> What you should do
Every line of the data below must be given again exactly.

★ ★ ★

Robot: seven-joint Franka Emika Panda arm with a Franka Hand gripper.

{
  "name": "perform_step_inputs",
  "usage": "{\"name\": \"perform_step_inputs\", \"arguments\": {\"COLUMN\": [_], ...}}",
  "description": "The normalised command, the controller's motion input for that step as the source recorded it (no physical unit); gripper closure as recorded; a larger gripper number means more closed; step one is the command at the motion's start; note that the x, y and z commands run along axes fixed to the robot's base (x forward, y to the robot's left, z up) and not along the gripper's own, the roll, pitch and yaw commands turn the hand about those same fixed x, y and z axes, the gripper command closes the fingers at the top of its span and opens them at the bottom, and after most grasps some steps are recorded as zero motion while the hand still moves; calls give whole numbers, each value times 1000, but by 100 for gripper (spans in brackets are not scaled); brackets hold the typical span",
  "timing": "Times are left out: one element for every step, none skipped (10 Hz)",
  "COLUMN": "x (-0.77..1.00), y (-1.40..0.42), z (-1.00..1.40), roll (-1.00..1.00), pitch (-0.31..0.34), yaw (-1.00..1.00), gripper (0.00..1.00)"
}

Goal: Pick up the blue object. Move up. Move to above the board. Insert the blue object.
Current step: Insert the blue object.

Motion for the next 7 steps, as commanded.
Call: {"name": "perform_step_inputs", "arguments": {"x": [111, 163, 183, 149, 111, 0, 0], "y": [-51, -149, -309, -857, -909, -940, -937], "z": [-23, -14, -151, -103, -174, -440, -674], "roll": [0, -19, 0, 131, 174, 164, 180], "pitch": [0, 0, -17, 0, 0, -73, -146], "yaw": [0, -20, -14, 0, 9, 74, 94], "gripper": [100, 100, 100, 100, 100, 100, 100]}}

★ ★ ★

> Response area
Robot: seven-joint Franka Emika Panda arm with a Franka Hand gripper.

{
  "name": "perform_step_inputs",
  "usage": "{\"name\": \"perform_step_inputs\", \"arguments\": {\"COLUMN\": [_], ...}}",
  "description": "The normalised command, the controller's motion input for that step as the source recorded it (no physical unit); gripper closure as recorded; a larger gripper number means more closed; step one is the command at the motion's start; note that the x, y and z commands run along axes fixed to the robot's base (x forward, y to the robot's left, z up) and not along the gripper's own, the roll, pitch and yaw commands turn the hand about those same fixed x, y and z axes, the gripper command closes the fingers at the top of its span and opens them at the bottom, and after most grasps some steps are recorded as zero motion while the hand still moves; calls give whole numbers, each value times 1000, but by 100 for gripper (spans in brackets are not scaled); brackets hold the typical span",
  "timing": "Times are left out: one element for every step, none skipped (10 Hz)",
  "COLUMN": "x (-0.77..1.00), y (-1.40..0.42), z (-1.00..1.40), roll (-1.00..1.00), pitch (-0.31..0.34), yaw (-1.00..1.00), gripper (0.00..1.00)"
}

Goal: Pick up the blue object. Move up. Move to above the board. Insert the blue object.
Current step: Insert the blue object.

Motion for the next 7 steps, as commanded.
Call: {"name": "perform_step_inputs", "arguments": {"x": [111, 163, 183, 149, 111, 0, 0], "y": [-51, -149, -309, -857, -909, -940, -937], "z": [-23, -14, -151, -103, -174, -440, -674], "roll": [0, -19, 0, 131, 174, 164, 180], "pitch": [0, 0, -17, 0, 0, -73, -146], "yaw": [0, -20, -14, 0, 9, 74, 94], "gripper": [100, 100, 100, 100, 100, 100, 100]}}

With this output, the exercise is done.